“A semente da privatização estava plantada desde a Constituição de 1988”, aponta o especialista
Roberto D’ Araújo, diretor do Instituto Ilumina, e uma das maiores autoridades em energia do país, nos apresenta uma pequena síntese do que se sucedeu com a Eletrobras desde que as ideias neoliberais começaram a prevalecer no Brasil.
Em seu artigo “Por que a surpresa?”, ele mostra que os problemas que culminaram com a privatização da maior empresa de energia da América Latina são antigos e já começaram a aparecer durante a Constituinte de 88. O posterior avanço do neoliberalismo no país agravou a situação. Confira.
Por que a surpresa?
ROBERTO D’ARAÚJO
Prezados:
Nesse fim de ano, vamos ampliar o nosso entendimento sobre a longa história do setor e da Eletrobras? Vamos sair da “bolha” e reconhecer que o que está ocorrendo não deveria ser surpresa?
Vejam o que dizia a Constituição de 1946
Art 151 – A lei disporá sobre o regime das empresas concessionárias de serviços públicos federais, estaduais e municipais.
Parágrafo único – Será determinada a fiscalização e a revisão das tarifas dos serviços explorados por concessão, a fim de que os lucros dos concessionários, não excedendo a justa remuneração do capital, lhes permitam atender as necessidades de melhoramentos e expansão desses serviços.
O que mudou na constituição de 1988?
Art. 175. Incumbe ao poder público, na forma da lei, diretamente ou sob regime de concessão ou permissão, sempre através de licitação, a prestação de serviços públicos.
Parágrafo único. A lei disporá sobre:
III – política tarifária;
IV – a obrigação de manter serviço adequado.
Reparem que a política tarifária deixou de ser um princípio constitucional e passou a ser assunto de lei.
O que diz a Lei 8987/95 das Concessões?
Decreta o fim do princípio da justa remuneração.
Art. 9o A tarifa do serviço público concedido será fixada pelo preço da proposta vencedora da licitação e preservada pelas regras de revisão previstas nesta Lei, no edital e no contrato.
1o A tarifa não será subordinada à legislação específica anterior.
Reparem na insistência do § 1o!

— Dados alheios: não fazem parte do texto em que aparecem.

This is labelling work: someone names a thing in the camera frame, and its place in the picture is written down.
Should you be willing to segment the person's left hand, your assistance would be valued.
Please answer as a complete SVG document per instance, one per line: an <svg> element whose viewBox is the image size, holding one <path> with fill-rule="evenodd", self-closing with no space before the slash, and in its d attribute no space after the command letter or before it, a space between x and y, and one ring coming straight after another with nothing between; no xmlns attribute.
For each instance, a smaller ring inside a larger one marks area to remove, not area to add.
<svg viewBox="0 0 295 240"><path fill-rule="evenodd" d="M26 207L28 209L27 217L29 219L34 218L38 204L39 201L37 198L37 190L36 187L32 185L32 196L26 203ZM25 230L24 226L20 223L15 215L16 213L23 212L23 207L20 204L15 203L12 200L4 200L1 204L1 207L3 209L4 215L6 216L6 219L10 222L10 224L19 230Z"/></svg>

Insiste que não há mais o critério da justa remuneração.
A Lei 8.987/95 definiu as seguintes regras de transição para as concessões:
• Posteriores à CF/88, deverão ser extintas (art. 43);
• Anteriores CF/88 e cujas obras não tenham se iniciado, deverão ser extintas (art. 43);
• Concessões anteriores à Lei 8.987/95, que tenham prazo fixado no contrato ou no ato de outorga, serão válidas pelo prazo restante. Uma vez encerrado o prazo, a concessão será licitada
Art.42.
Usinas hidroelétricas têm extensa vida útil. Nenhuma outra fonte de energia apresenta essa característica. Países de base hidroelétrica não se obrigam, através da constituição, a fazerem licitações onde se corre o risco de trocar o comando de uma usina construída por uma empresa, seja estatal ou privada. O Brasil fez isso.
Tivemos 40 anos para criar uma “PEC” que alterasse essa determinação para usinas hidroelétricas. Não fizemos porque a semente da privatização estava plantada desde a constituição de 1988. Não percebemos?
Consequências:
A Eletrobras foi usada para:
• Comprar distribuidoras rejeitadas na privatização da década de 90.
• Vender energia quase gratuita no mercado livre sob queda do consumo.
• Entrar em parcerias minoritárias para viabilizar quase 17 GW de hidroelétricas.
Endividamento.
• Obrigada a reduzir “tarifas” a custo operacional de usinas. Compensação de explosão tarifária e grandes lucros no setor privado. Tarifas desvinculadas de custos da central administrativa.
• Redução de capacidade funcional e técnica a níveis extremamente baixos quando comparada a outras empresas semelhantes.
O resultado foi a venda do controle acionário (privatização) por um valor que chega a 1/10 do valor de mercado da Duke Energy, que tem aproximadamente a mesma capacidade de geração.
Sei que muitos discordam. Seria interessante receber contestações. Um feliz natal!